One priest from the Russian Orthodox Church, which enjoys close ties with the Kremlin, expressed anger at the campaign, Reuters reported. “My grandmother always told me that throwing away food is a sin,” the cleric, Alexei Uminsky, was quoted as saying by the website ‘Orthodoxy and the World’. “This idea is insane, stupid and vile.”

“Such an idea can only appear with a man who has been in no need for anything in recent decades and is ready to do something like that for populism and quasi-patriotism,” Uminsky added.

Suggestions for the food’s further use included giving it to people in Africa or the war-torn Donbas region of eastern Ukraine, or processing it into animal food.

According to Rosselkhoznadzor, vegetables and fruits will be disposed of at dumps, while meat and milk products will be incinerated due to high biological risks. Small batches of products will be destroyed at refuse destruction plants at the border.

Russian condoms to fill the gap

The ban on EU products was announced one year ago in response to sanctions imposed by the EU in July 2014 over Russia’s annexation of Crimea and support for pro-Moscow rebels in East Ukraine. Recently extended by the government until August 2016, the countermeasures have been effective, say Russian officials.

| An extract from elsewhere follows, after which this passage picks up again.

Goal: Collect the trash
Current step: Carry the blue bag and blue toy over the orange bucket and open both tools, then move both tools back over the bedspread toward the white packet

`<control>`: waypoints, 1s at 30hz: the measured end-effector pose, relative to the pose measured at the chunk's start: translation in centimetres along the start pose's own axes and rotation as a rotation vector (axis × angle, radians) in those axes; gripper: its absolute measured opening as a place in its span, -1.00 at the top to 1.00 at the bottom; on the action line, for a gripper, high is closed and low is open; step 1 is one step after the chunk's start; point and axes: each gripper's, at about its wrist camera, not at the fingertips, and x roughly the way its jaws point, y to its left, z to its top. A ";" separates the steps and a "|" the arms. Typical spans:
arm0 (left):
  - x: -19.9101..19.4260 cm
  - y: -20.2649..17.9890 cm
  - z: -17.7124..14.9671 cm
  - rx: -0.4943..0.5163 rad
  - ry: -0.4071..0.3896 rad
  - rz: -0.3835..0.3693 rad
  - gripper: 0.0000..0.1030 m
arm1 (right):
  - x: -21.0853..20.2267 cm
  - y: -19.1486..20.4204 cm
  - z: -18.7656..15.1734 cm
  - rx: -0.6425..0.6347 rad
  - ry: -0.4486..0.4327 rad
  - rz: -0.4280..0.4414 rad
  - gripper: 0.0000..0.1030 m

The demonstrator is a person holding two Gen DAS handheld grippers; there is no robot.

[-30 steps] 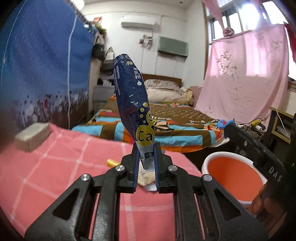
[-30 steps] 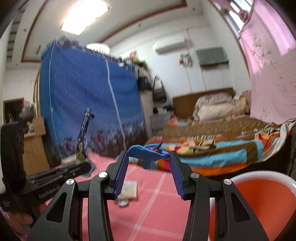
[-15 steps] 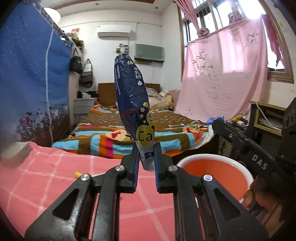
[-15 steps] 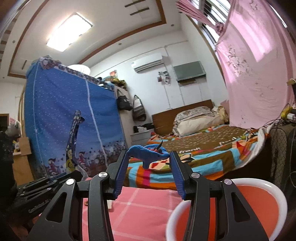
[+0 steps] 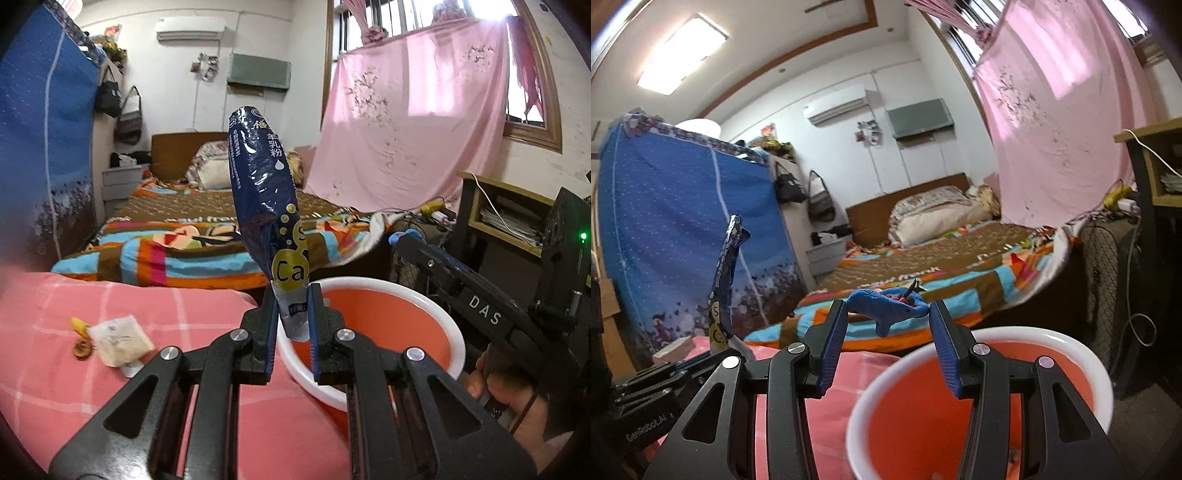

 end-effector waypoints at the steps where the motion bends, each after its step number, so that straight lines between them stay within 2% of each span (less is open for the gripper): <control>1: 0.2 -0.4 0.0 0.000 0.005 -0.004 0.65 | 0.0 -0.3 0.0 0.005 0.005 -0.005 0.12; 13: 3.1 -2.5 -0.9 -0.018 0.138 -0.075 0.64 | 0.1 -2.6 -0.1 0.061 0.083 -0.048 0.12; 20: 4.2 -3.0 -1.2 -0.030 0.191 -0.082 0.62 | 0.1 -3.3 -0.1 0.081 0.111 -0.062 0.08; 30: 4.2 -3.0 -1.4 -0.042 0.213 -0.071 0.37 | 0.2 -3.5 -0.1 0.090 0.117 -0.066 -0.01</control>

“Prohibited imports have now declined by 10 times,” Rosselkhoznadzor chief Sergei Dankvert said, adding that the amounts of food destroyed would not be enormous. “I don’t think there will be a large volume, I believe there will be hundreds of tons but no more than several hundred tons,” TASS news agency quoted the official as saying.

Putin’s spokesman Dmitry Peskov offered little hope that the president will revoke his decision, saying: “The presidential decree is taking effect and must be carried out.”

While conceding that from a moral perspective, the picture “definitely does not look good”, Peskov said the issue should not be exaggerated either, given the possible health risks stemming from the products. “We are talking here about smuggled goods, which had no certificates and other documents and no one would assume responsibility and guarantee that the goods, which can look very palatable, do not pose risk to human health,” he said.

Meanwhile, federal authorities are now proposing to extend the ban on EU goods to limit imports of X-ray machines and defibrillators for hospitals, which are already complaining of poor equipment. Condoms are another possible item that will be barred under the Kremlin’s import substitution drive to make Russia more efficient at producing its own goods.